Records from a dataset:
+ + + + + + +

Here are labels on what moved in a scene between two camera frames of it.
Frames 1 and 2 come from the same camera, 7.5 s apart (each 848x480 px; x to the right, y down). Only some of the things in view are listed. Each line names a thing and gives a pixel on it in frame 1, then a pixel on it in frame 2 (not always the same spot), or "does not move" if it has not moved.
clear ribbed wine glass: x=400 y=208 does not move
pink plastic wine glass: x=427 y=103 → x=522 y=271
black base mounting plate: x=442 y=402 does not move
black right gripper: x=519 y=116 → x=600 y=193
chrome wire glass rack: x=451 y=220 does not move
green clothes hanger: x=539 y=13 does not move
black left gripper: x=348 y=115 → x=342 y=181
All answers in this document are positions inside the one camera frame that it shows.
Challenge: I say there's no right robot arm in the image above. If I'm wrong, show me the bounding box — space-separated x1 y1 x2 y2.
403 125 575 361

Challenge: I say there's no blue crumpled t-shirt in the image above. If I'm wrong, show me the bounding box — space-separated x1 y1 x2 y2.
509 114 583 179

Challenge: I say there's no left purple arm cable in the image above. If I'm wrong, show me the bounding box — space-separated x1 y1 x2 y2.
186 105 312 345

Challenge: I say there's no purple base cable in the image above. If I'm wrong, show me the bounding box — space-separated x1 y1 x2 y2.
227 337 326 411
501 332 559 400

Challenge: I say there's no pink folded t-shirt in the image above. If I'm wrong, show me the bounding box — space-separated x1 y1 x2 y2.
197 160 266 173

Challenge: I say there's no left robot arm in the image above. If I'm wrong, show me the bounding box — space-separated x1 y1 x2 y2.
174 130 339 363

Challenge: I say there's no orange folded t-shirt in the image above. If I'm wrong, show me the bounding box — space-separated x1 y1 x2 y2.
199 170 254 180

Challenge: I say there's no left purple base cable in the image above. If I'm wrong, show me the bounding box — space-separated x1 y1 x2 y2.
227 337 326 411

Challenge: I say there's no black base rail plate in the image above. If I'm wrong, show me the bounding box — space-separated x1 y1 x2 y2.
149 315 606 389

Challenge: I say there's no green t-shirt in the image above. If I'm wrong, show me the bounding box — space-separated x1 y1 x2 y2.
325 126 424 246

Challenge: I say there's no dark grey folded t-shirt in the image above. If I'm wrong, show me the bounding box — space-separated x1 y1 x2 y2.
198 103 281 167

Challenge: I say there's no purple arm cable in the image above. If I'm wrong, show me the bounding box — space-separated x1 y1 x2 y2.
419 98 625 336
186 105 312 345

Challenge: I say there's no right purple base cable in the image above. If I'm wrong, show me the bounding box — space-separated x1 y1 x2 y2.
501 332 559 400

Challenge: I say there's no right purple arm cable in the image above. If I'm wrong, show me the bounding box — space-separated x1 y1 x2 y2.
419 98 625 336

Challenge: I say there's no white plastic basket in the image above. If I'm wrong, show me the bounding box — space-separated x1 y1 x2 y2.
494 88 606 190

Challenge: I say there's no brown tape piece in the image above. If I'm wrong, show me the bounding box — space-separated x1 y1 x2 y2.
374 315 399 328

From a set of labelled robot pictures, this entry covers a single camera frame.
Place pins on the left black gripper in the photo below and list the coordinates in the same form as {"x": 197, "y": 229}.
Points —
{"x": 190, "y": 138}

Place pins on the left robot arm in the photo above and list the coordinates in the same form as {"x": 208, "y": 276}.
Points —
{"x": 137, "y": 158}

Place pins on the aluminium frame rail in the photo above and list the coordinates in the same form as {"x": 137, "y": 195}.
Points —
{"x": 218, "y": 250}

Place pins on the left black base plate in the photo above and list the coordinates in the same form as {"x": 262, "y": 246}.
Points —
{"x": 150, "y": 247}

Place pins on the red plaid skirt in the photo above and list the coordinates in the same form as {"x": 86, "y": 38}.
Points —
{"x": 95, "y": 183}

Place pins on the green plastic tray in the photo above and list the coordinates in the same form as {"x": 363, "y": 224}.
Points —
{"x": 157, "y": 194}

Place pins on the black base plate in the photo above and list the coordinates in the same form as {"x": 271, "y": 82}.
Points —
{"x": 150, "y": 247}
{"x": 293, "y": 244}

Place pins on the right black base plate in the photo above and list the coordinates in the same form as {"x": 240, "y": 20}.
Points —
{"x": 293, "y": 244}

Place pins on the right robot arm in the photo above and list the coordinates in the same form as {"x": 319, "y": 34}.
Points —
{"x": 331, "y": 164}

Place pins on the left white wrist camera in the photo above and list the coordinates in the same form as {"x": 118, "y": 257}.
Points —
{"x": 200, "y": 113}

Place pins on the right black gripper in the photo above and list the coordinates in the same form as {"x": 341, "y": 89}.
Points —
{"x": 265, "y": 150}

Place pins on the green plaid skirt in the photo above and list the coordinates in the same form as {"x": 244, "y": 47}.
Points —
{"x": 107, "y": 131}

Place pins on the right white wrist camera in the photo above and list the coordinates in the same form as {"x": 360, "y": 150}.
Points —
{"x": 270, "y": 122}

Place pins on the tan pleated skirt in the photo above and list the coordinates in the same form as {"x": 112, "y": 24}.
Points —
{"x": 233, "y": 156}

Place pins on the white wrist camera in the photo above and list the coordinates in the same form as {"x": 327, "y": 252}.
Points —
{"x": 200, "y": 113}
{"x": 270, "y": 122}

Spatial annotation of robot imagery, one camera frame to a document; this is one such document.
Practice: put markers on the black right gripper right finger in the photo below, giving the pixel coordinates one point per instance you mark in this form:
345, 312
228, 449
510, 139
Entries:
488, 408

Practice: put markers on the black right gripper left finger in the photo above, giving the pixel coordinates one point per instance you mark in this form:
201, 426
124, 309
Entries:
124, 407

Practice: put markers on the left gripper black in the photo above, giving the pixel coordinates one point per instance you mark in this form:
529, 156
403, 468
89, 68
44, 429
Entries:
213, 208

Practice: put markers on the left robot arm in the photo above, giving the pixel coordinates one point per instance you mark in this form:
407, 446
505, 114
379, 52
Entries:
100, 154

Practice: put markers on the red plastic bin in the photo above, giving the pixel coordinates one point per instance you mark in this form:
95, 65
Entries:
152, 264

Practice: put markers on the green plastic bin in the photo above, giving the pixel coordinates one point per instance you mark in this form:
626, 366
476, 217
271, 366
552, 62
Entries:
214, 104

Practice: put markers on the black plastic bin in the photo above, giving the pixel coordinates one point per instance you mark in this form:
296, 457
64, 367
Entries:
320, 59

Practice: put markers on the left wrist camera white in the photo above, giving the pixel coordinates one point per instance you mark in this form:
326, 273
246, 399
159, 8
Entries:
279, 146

+ + + + + + +

_Requirement_
Each line from the top of the data, up to and including the line that contains "clear ribbed wine", should be set down exactly.

_Response to this task_
Here are labels on what moved in a scene between two camera frames of it.
Frames 1 and 2 come from the same camera, 7.5 s apart (each 848x480 px; x to the right, y down). Only some of the things in view are listed. Each line names a thing and gives a pixel on it in frame 1, then a pixel on it in frame 2 (not always the same spot), or "does not move" if it has not moved.
clear ribbed wine glass: x=400 y=208 does not move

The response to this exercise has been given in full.